Vectorized Execution Engine¶
Uni's query engine uses vectorized execution inspired by systems like DuckDB, Velox, and KuzuDB. Instead of the traditional tuple-at-a-time (Volcano) model, the engine processes data in batches (vectors), achieving significant performance gains through reduced interpretation overhead and improved CPU cache utilization.

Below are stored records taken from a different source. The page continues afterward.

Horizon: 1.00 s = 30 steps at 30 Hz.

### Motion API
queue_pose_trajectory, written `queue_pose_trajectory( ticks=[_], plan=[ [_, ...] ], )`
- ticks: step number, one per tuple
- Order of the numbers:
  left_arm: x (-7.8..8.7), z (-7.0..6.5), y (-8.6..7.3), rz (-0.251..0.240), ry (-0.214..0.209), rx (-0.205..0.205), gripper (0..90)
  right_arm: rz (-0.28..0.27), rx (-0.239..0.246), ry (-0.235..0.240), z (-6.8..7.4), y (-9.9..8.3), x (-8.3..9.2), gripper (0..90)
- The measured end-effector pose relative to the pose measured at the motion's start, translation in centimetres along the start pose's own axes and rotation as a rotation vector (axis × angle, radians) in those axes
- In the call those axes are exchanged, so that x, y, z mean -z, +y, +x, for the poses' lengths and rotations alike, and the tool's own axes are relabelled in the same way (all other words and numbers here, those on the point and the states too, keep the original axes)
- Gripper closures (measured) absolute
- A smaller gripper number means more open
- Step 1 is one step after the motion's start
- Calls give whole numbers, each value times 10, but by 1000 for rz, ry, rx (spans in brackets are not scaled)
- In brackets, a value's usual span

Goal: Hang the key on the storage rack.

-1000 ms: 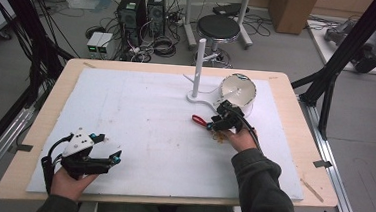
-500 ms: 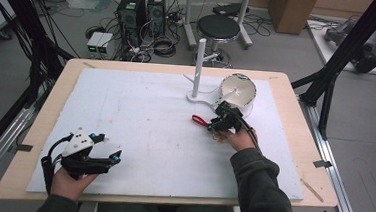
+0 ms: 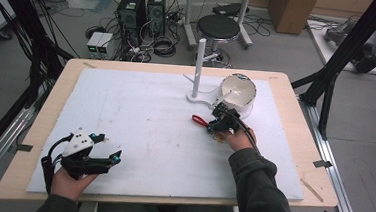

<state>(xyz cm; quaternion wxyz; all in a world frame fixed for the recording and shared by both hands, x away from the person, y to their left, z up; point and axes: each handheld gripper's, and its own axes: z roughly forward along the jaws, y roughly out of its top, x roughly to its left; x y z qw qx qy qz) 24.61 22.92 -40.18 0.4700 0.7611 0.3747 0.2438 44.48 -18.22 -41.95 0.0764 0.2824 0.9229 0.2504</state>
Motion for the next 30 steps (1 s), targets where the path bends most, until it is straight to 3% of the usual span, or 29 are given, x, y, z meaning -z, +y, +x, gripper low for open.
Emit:
queue_pose_trajectory(
  ticks=[16, 20, 30],
  plan=[
    [0, -1, 0, -2, -3, -3, 204, 3, 6, 11, 1, 1, -1, 851],
    [0, -1, 0, -2, -4, -3, 204, 3, 20, 11, 1, 1, -1, 857],
    [1, -1, 0, -1, 2, -5, 204, -12, -3, 33, -2, -1, 0, 858]
  ],
)
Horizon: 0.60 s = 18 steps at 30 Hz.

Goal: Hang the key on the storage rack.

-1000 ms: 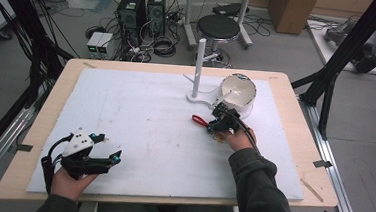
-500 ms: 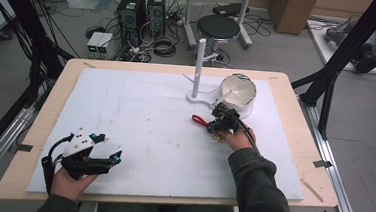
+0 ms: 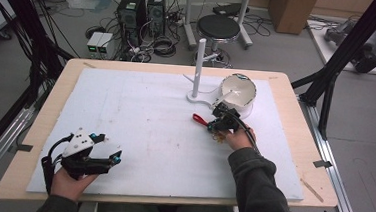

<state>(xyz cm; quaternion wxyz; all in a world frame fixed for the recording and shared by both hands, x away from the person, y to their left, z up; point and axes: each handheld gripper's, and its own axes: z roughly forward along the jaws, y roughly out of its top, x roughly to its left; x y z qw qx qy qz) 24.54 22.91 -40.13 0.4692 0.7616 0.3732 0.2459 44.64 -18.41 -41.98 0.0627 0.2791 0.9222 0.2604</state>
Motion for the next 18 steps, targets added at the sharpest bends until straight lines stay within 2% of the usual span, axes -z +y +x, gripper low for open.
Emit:
queue_pose_trajectory(
  ticks=[10, 18],
  plan=[
    [0, 0, 0, -2, 1, 4, 204, -52, 0, 6, 0, -1, 13, 859],
    [0, 0, 0, -3, 0, 1, 204, -144, -4, 19, 4, -2, 29, 859]
  ],
)
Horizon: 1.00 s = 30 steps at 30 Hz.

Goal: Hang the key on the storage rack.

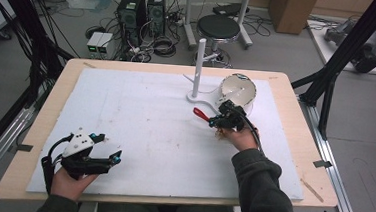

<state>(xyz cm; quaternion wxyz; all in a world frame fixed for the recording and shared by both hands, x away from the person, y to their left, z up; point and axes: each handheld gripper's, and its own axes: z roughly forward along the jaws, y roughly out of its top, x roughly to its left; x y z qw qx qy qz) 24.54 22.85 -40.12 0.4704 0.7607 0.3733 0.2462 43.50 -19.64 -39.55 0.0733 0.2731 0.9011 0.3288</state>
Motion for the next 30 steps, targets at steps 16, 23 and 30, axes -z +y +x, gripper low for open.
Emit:
queue_pose_trajectory(
  ticks=[16, 23, 30],
  plan=[
    [0, 0, 0, 0, 1, 4, 204, -115, 1, 32, 7, 1, 22, 859],
    [0, 0, 0, -2, 1, 5, 204, -159, 2, 48, 11, 1, 29, 860],
    [1, 1, 0, -2, 5, 0, 204, -208, 6, 44, 14, 1, 38, 862]
  ],
)
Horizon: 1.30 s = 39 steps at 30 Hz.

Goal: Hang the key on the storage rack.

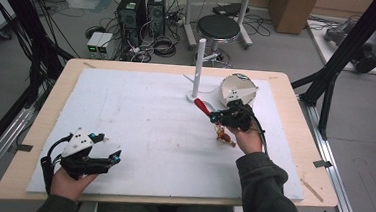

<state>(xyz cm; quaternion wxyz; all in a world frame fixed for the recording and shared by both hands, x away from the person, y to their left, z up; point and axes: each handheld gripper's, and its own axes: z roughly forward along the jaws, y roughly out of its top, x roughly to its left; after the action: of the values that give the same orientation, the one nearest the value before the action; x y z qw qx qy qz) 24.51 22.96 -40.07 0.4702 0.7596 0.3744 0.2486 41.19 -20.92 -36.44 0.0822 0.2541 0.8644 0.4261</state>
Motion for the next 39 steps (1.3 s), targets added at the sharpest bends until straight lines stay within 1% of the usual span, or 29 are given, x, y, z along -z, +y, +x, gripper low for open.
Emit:
queue_pose_trajectory(
  ticks=[2, 6, 10, 14, 15, 21, 30, 33, 34, 38, 39],
  plan=[
    [0, 0, 0, 1, 0, 0, 204, -18, -1, 1, 0, 0, 3, 862],
    [0, 0, 0, 3, -2, 1, 204, -35, 4, -4, 1, 1, 6, 862],
    [0, 0, 0, 0, 1, 1, 204, -45, 1, -2, 2, 1, 10, 862],
    [0, 0, 0, 1, 0, 0, 204, -69, 2, 9, 4, 2, 14, 862],
    [0, 0, 0, 0, 0, 0, 204, -71, 0, 6, 5, 2, 15, 862],
    [0, 0, 0, 1, -2, 0, 204, -93, 11, 9, 8, 3, 20, 862],
    [-1, -1, 0, 1, -1, 1, 204, -129, 3, 2, 10, 5, 28, 862],
    [-1, -1, 0, 1, -1, 1, 204, -143, 7, -1, 10, 6, 30, 862],
    [-1, -1, 0, 1, -1, 1, 204, -144, 1, 0, 10, 7, 31, 862],
    [-1, -1, 0, 1, -2, 1, 204, -156, 14, -9, 11, 12, 33, 862],
    [-1, -1, 0, 0, -2, 1, 204, -155, 8, -8, 11, 14, 34, 862]
  ],
)
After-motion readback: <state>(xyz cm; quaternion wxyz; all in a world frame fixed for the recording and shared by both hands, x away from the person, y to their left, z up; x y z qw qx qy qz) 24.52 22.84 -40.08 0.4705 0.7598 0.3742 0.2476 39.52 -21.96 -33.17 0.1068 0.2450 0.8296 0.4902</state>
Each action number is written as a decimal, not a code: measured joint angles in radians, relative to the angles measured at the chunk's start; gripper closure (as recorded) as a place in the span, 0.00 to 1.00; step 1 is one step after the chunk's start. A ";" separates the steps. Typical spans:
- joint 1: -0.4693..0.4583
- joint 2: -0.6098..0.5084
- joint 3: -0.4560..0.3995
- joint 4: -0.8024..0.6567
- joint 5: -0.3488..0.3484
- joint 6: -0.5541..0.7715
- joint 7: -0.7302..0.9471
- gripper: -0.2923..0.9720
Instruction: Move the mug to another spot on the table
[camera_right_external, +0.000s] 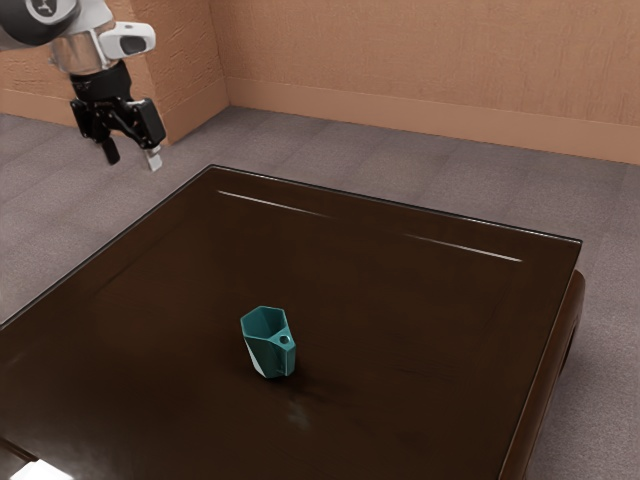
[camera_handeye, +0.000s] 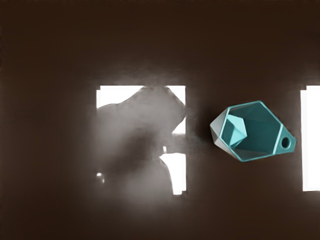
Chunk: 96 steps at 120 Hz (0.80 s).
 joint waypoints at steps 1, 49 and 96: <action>0.000 0.000 0.000 0.000 0.000 0.001 0.000 0.25; -0.244 -0.025 -0.088 -0.041 0.070 0.100 0.020 0.25; -0.301 0.050 -0.271 -0.137 0.313 0.197 0.499 0.25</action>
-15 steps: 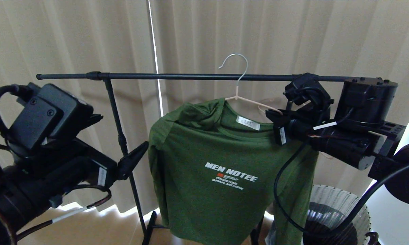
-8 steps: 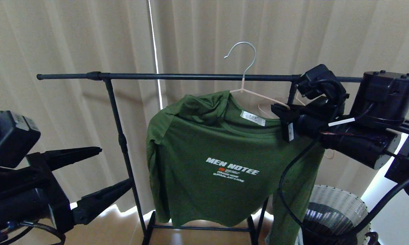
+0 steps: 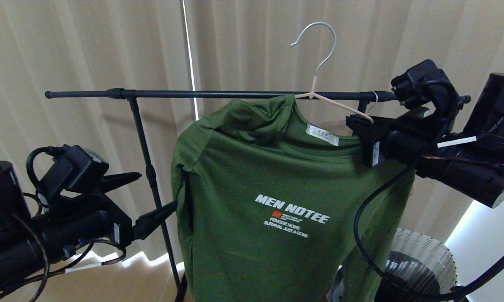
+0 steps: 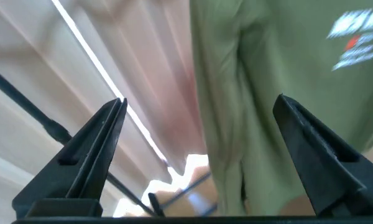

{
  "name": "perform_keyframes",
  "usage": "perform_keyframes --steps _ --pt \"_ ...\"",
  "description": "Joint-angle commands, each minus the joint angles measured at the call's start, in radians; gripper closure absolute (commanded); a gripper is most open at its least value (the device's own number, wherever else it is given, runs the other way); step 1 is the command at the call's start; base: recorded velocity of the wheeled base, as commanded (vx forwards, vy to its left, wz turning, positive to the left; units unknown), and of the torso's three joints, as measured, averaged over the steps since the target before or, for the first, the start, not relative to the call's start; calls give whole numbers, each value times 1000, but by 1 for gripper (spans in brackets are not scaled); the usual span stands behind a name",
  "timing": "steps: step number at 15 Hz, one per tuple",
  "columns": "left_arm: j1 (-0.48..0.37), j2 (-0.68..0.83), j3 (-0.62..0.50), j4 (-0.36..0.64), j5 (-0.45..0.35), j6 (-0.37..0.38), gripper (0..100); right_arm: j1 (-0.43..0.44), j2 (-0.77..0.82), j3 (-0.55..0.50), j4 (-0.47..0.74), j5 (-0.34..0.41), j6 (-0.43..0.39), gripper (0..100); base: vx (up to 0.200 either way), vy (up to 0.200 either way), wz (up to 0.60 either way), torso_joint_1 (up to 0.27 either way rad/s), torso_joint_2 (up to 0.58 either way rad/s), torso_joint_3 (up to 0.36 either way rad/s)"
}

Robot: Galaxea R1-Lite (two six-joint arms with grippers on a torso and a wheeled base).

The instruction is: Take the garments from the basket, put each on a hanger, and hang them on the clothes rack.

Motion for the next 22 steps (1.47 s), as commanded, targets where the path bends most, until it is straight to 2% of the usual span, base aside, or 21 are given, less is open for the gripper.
perform_keyframes --steps 1,5,6,10,13,15,20,21,22 --pt "1 59 -19 -3 1 2 0 10 -31 11 -1 0 1 100 0 0 0 0 0 0" --pt "-12 74 -45 -3 1 4 0 57 -52 15 -1 -1 -1 100 0 0 0 0 0 0" --pt "-13 74 -47 -3 1 4 100 57 -52 15 1 -1 -1 100 0 0 0 0 0 0" --pt "10 70 -42 -3 6 15 100 49 -46 11 1 -4 -1 100 0 0 0 0 0 0" --pt "117 48 -15 -5 8 107 100 -4 -49 5 33 -9 -1 100 0 0 0 0 0 0" --pt "165 4 7 -5 4 127 100 -52 -51 3 40 -10 -1 100 0 0 0 0 0 0" --pt "171 -15 21 -2 6 127 100 -76 -51 0 42 -10 -1 100 0 0 0 0 0 0" --pt "171 -15 21 0 8 127 0 -76 -52 0 42 -10 -1 100 0 0 0 0 0 0" --pt "171 -15 21 1 8 127 0 -76 -52 0 44 -10 -1 100 0 0 0 0 0 0"
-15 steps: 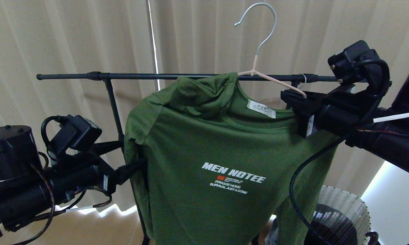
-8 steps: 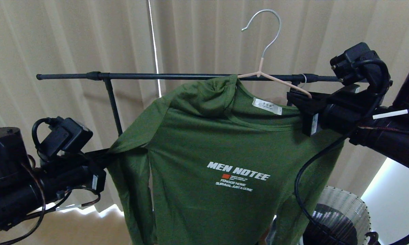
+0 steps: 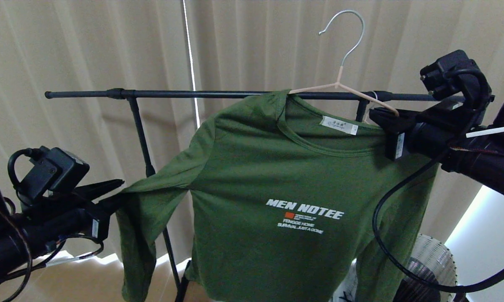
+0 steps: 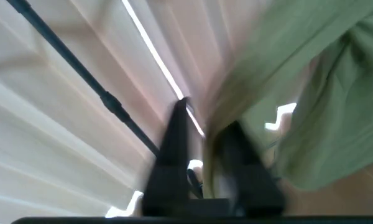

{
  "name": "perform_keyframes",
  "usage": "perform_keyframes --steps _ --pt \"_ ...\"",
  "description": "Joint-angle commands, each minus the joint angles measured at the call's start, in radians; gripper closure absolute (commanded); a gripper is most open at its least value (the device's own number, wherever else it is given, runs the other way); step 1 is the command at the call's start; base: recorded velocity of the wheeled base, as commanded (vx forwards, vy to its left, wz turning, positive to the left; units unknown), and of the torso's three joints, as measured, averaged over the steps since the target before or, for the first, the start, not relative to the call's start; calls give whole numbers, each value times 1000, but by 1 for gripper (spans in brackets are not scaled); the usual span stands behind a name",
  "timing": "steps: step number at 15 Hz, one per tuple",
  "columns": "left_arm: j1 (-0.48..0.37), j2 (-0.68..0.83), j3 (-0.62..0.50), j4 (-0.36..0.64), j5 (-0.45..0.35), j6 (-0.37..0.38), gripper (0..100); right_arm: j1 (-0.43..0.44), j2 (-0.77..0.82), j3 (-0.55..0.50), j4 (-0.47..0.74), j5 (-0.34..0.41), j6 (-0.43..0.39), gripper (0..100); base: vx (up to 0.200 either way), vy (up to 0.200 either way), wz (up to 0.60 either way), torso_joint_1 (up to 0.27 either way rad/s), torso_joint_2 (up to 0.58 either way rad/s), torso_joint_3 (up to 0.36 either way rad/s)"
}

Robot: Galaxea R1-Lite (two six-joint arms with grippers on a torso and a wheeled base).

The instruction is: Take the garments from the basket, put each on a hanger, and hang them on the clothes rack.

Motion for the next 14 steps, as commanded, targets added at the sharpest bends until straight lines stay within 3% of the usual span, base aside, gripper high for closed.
perform_keyframes --steps 1,3,6,9,11,14 --pt "0 -3 1 -1 0 0 0 0 0 0 0 0 -1 100 0 0 0 0 0 0" --pt "-6 -14 3 -2 -5 -3 0 0 5 0 5 -5 -1 100 0 0 0 0 0 0" --pt "-11 -141 32 -4 -13 -2 0 -4 -12 -28 129 -17 -1 100 0 0 0 0 0 0" --pt "-41 -247 37 4 -45 -14 0 -24 -4 -46 152 -56 -1 100 0 0 0 0 0 0" --pt "-84 -278 43 6 -43 -78 0 -46 11 -51 160 -105 -1 100 0 0 0 0 0 0" --pt "-92 -279 60 26 -42 -103 0 -73 11 -51 161 -138 -1 100 0 0 0 0 0 0"
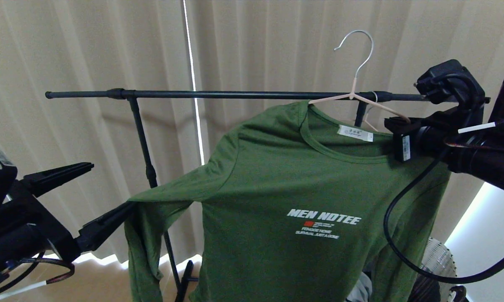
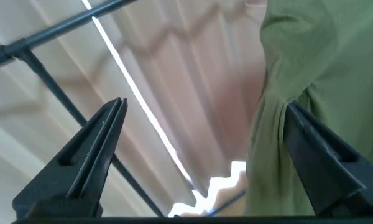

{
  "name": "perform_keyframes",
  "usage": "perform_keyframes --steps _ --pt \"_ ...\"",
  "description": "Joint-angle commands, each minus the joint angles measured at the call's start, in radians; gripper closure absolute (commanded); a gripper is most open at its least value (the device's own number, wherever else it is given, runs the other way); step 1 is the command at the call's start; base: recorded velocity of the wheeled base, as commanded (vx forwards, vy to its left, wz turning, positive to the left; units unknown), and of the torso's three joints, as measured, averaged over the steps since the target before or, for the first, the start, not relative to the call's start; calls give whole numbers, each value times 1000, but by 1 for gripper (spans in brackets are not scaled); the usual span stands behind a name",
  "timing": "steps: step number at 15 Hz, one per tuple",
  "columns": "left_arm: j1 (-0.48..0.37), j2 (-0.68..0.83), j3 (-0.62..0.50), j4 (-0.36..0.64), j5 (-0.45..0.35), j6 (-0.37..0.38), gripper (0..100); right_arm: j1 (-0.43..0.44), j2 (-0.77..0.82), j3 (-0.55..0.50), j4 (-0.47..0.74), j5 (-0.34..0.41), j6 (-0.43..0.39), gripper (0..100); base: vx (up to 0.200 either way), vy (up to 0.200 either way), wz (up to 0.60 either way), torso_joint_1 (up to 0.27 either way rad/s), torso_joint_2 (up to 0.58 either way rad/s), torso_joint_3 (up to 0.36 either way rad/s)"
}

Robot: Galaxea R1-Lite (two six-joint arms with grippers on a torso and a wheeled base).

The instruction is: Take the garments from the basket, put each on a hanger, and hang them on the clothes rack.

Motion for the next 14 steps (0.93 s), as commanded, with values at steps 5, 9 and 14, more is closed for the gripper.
perform_keyframes --steps 5,9,14 --pt "-2 -85 -40 92 5 -116 0 -35 4 -2 47 -78 -2 100 0 0 0 0 0 0" --pt "8 -123 26 92 7 -136 0 -35 6 13 52 -84 0 100 0 0 0 0 0 0" --pt "38 -258 105 92 4 -130 0 -35 6 19 176 -190 1 100 0 0 0 0 0 0"
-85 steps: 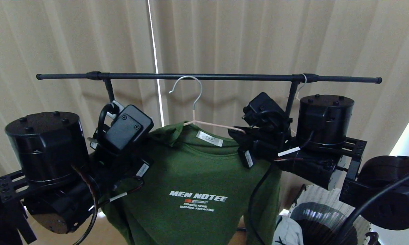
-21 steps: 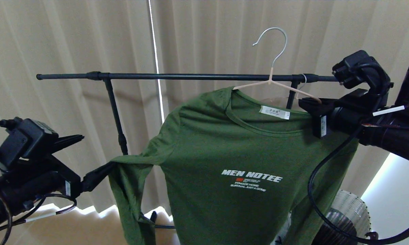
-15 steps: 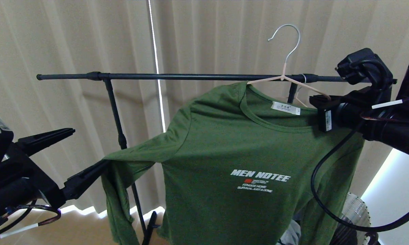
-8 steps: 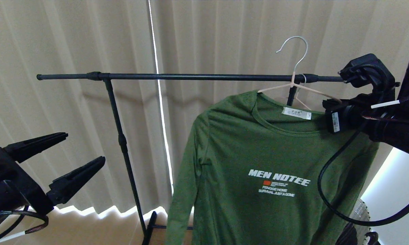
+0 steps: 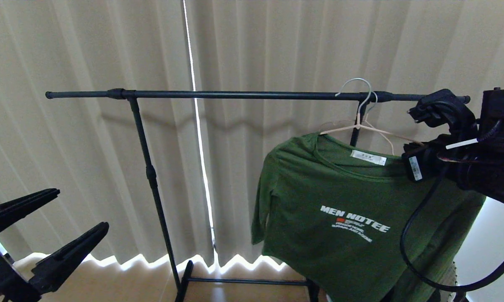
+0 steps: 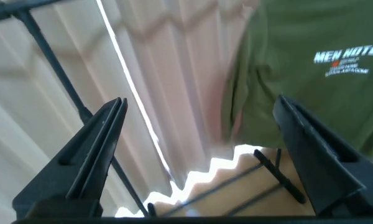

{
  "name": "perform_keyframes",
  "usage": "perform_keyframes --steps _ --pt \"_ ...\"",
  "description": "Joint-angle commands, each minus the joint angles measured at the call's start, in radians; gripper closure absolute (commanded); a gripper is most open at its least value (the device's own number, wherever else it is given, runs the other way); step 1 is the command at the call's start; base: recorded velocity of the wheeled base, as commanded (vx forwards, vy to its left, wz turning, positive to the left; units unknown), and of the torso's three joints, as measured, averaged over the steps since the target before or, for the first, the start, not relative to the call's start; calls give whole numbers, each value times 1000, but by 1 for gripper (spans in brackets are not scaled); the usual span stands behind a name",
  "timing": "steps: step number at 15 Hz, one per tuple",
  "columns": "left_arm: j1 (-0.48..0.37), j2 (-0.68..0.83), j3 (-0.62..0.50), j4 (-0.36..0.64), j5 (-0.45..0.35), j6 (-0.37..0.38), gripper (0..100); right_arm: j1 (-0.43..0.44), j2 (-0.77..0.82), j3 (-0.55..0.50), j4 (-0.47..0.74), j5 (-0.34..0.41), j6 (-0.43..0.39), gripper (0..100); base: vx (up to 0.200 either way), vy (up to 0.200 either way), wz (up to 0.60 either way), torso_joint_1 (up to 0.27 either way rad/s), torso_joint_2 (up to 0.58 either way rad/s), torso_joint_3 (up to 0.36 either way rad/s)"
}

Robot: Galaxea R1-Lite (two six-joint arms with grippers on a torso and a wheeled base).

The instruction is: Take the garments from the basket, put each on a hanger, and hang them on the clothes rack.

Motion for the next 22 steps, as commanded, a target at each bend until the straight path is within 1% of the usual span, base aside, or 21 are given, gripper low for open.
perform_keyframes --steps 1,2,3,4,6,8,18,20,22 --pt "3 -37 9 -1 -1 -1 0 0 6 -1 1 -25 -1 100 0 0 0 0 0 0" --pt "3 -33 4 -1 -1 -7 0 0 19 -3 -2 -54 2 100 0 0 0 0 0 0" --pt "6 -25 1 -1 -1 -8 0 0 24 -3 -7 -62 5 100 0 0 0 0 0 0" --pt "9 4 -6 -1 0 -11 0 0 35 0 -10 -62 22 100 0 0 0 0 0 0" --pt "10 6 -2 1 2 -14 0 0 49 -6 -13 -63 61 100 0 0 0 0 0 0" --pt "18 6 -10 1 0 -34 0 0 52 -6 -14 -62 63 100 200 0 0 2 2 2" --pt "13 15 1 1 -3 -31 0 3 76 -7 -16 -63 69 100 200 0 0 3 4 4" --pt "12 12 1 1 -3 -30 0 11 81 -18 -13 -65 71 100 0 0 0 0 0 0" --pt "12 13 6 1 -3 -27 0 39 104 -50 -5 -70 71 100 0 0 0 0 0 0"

Why Vectorized Execution?¶
Traditional row-at-a-time execution has severe performance limitations:
Traditional Volcano Model:
┌──────────────────────────────────────────────────────────────────────────────┐
│ for each row: │
│ • Virtual function call to get next tuple │
│ • Interpret each operator │
│ • Branch mispredictions per tuple │
│ • Poor cache locality │
│ • ~100 cycles overhead per tuple │
└──────────────────────────────────────────────────────────────────────────────┘
Vectorized Model:
┌──────────────────────────────────────────────────────────────────────────────┐
│ for each batch (1024-4096 rows): │
│ • Single virtual function call │
│ • Amortized interpretation │
│ • Predictable branches │
│ • Cache-friendly columnar access │
│ • ~5-10 cycles overhead per tuple │
└──────────────────────────────────────────────────────────────────────────────┘
Performance Gains: - 10-100x reduction in interpretation overhead - 2-4x improvement from SIMD utilization - 2-3x improvement from cache locality
Core Data Structures¶
VectorizedBatch¶
The fundamental unit of data in Uni's execution engine:
pub struct VectorizedBatch {
/// Underlying columnar data (Apache Arrow RecordBatch)
data: RecordBatch,
/// Selection vector for filtered rows (avoids data copying)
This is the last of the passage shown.